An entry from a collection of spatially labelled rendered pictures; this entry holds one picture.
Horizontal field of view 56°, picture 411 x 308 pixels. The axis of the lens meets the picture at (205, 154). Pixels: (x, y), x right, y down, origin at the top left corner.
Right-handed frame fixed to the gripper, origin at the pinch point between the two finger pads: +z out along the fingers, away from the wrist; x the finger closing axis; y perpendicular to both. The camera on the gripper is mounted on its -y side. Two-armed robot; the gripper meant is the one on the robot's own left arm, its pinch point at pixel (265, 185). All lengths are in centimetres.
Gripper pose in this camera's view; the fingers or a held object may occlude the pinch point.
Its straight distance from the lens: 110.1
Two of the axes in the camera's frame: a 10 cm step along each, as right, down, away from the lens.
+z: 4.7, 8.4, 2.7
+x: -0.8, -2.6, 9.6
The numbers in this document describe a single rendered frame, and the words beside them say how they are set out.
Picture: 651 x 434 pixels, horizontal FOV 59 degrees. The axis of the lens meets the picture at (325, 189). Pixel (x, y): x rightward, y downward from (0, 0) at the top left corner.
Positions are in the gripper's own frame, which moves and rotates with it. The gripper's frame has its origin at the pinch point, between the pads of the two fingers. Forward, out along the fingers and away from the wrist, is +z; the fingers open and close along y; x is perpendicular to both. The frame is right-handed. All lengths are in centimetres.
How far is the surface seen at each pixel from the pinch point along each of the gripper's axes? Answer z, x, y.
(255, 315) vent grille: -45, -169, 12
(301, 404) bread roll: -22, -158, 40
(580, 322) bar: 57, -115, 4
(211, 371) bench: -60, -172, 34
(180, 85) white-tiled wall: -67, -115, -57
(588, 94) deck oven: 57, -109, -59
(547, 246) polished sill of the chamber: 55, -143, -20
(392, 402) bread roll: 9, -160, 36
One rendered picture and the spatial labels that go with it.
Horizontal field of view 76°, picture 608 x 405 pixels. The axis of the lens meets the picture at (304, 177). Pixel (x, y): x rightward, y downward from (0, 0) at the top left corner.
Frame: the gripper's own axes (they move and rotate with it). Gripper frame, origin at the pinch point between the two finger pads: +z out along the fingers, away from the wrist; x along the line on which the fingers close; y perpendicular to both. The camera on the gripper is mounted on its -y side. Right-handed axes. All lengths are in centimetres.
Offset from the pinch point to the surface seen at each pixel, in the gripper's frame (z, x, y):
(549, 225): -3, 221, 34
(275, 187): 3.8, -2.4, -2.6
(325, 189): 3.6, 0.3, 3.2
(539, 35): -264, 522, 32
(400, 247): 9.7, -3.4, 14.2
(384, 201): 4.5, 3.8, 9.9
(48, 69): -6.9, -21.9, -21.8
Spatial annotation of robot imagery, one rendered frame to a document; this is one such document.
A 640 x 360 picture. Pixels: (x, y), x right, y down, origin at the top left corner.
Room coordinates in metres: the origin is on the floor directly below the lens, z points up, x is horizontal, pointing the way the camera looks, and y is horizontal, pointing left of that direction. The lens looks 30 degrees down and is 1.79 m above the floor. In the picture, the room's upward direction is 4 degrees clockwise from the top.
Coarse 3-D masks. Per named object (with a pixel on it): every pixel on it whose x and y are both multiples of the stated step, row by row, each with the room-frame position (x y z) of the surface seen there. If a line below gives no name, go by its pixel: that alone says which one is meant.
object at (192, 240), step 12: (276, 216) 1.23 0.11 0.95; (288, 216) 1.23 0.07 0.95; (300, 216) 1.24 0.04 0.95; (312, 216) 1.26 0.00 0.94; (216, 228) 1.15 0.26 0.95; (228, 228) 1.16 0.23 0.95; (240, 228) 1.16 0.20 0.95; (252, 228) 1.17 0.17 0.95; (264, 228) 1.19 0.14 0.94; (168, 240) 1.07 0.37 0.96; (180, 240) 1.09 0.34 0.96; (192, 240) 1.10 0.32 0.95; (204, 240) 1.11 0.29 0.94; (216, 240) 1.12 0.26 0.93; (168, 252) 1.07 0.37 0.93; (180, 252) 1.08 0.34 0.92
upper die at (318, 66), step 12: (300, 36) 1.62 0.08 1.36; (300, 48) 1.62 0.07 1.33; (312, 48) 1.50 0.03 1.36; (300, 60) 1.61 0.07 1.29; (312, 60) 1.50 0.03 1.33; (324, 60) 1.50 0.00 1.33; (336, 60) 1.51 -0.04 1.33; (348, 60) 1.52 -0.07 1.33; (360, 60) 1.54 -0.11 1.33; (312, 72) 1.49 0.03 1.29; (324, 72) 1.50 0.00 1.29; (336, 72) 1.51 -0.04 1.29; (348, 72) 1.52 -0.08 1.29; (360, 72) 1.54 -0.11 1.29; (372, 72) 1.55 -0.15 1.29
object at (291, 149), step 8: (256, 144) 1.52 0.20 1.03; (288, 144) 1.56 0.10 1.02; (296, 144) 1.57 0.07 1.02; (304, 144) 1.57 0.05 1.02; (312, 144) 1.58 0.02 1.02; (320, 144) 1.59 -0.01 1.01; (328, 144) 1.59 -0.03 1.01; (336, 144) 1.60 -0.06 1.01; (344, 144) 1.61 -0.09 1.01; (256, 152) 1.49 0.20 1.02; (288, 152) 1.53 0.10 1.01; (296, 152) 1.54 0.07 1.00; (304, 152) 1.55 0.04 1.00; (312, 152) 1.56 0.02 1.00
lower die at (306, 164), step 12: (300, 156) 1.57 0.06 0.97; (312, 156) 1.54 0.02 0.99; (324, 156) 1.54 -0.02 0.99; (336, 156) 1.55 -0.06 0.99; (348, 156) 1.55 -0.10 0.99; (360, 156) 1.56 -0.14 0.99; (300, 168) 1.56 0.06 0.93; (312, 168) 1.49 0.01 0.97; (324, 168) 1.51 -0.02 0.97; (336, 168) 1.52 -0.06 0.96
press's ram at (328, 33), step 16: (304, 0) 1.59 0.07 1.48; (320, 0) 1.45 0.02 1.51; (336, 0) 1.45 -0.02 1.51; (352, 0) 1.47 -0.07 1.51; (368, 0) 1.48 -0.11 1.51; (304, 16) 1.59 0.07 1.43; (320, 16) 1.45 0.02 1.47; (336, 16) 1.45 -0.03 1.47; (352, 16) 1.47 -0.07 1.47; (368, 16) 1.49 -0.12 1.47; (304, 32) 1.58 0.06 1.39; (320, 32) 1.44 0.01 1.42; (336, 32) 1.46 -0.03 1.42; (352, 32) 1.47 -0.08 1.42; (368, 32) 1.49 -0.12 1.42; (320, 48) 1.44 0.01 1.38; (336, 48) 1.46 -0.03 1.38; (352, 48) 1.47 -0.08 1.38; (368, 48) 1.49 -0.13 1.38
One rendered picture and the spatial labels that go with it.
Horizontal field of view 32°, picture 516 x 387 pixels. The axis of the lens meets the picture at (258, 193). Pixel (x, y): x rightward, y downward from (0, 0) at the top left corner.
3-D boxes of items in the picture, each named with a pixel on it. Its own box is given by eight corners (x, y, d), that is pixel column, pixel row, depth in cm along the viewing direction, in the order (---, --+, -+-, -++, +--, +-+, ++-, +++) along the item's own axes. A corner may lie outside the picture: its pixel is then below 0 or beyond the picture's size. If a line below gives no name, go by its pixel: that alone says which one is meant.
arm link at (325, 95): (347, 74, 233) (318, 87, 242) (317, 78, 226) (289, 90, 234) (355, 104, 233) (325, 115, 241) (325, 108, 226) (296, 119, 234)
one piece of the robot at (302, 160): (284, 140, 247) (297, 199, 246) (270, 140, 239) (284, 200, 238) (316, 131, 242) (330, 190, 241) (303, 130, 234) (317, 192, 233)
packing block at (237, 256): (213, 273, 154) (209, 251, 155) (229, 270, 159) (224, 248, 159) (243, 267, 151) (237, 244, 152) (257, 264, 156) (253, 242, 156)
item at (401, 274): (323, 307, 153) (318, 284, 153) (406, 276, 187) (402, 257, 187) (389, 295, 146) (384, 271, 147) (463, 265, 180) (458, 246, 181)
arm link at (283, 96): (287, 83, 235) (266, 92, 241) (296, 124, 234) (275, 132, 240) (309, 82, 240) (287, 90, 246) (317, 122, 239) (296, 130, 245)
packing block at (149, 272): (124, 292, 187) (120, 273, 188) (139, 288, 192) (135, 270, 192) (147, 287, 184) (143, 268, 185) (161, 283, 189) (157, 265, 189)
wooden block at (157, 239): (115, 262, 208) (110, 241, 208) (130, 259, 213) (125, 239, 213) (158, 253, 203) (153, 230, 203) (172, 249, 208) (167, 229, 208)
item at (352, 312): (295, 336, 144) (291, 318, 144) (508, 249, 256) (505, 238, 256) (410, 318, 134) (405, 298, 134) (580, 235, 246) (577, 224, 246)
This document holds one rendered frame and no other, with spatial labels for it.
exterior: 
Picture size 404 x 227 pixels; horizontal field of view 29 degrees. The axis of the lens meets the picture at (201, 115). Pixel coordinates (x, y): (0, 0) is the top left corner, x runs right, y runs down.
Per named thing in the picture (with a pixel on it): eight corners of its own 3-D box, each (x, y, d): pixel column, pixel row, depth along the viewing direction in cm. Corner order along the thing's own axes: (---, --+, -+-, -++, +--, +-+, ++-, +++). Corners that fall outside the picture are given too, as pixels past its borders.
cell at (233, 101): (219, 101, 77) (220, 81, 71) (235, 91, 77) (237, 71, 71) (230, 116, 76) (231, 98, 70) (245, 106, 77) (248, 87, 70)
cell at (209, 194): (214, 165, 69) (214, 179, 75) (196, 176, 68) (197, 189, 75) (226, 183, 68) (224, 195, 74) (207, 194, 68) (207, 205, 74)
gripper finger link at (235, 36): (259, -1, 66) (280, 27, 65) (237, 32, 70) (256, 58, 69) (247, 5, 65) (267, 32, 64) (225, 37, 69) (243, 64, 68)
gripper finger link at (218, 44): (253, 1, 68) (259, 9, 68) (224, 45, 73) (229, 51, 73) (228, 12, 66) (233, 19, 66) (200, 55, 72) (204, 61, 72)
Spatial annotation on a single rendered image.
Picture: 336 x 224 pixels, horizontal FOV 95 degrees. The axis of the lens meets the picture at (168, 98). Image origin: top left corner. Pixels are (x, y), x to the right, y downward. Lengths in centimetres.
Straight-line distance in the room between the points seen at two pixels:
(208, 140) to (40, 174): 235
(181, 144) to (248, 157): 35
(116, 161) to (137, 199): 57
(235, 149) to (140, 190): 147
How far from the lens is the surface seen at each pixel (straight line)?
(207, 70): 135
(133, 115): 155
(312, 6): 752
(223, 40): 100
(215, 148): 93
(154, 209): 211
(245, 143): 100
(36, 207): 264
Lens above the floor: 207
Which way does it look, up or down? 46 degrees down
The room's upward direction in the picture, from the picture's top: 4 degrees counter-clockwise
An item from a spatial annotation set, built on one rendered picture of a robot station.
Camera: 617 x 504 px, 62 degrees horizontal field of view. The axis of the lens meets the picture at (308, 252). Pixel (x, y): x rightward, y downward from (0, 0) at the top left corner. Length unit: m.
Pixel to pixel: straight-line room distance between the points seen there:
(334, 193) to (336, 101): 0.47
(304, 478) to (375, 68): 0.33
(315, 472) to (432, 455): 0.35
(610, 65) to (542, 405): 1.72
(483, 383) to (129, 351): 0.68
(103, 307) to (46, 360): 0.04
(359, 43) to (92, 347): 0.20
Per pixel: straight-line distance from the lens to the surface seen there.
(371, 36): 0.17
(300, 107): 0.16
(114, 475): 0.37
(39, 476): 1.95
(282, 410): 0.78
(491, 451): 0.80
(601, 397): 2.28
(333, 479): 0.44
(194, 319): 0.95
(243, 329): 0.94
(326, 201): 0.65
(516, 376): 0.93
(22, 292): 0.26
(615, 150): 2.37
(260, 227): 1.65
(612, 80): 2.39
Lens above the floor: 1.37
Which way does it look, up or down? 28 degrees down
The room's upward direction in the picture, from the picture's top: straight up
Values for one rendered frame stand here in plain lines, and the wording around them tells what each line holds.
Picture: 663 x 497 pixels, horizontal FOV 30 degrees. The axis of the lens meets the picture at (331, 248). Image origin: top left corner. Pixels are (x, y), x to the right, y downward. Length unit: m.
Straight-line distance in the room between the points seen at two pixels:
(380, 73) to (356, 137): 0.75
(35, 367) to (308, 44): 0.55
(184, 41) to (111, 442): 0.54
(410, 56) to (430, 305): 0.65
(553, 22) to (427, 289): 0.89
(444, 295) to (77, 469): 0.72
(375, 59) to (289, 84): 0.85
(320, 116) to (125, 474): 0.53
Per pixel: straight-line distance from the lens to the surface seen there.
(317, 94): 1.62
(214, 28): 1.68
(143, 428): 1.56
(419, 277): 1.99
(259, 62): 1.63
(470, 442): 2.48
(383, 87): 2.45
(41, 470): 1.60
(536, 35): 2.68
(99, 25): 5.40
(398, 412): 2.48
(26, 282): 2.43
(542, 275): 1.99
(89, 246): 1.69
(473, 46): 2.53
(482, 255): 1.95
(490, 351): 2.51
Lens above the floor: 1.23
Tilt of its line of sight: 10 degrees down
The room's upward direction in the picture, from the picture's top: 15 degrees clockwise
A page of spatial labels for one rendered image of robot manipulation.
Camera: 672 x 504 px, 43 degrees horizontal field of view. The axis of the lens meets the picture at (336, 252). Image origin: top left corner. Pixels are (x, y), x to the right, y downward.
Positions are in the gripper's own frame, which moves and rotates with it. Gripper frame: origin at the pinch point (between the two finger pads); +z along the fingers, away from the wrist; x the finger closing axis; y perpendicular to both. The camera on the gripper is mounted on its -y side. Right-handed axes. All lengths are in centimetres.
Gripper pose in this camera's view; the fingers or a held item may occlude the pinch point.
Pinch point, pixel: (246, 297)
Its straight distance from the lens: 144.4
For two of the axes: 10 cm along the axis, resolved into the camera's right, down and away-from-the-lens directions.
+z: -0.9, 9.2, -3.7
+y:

** EXERCISE OBJECTIVE **
Out of the data above, transcribe exactly and only the lines starting with the line that has "(315, 472) to (432, 455): 0.35" and going on through the line that has "top: straight up", both included.

** SOLUTION FOR THIS PROBLEM **
(315, 472) to (432, 455): 0.35
(610, 65) to (542, 405): 1.72
(483, 383) to (129, 351): 0.68
(103, 307) to (46, 360): 0.04
(359, 43) to (92, 347): 0.20
Per pixel: straight-line distance from the lens to the surface seen there.
(371, 36): 0.17
(300, 107): 0.16
(114, 475): 0.37
(39, 476): 1.95
(282, 410): 0.78
(491, 451): 0.80
(601, 397): 2.28
(333, 479): 0.44
(194, 319): 0.95
(243, 329): 0.94
(326, 201): 0.65
(516, 376): 0.93
(22, 292): 0.26
(615, 150): 2.37
(260, 227): 1.65
(612, 80): 2.39
Lens above the floor: 1.37
Which way does it look, up or down? 28 degrees down
The room's upward direction in the picture, from the picture's top: straight up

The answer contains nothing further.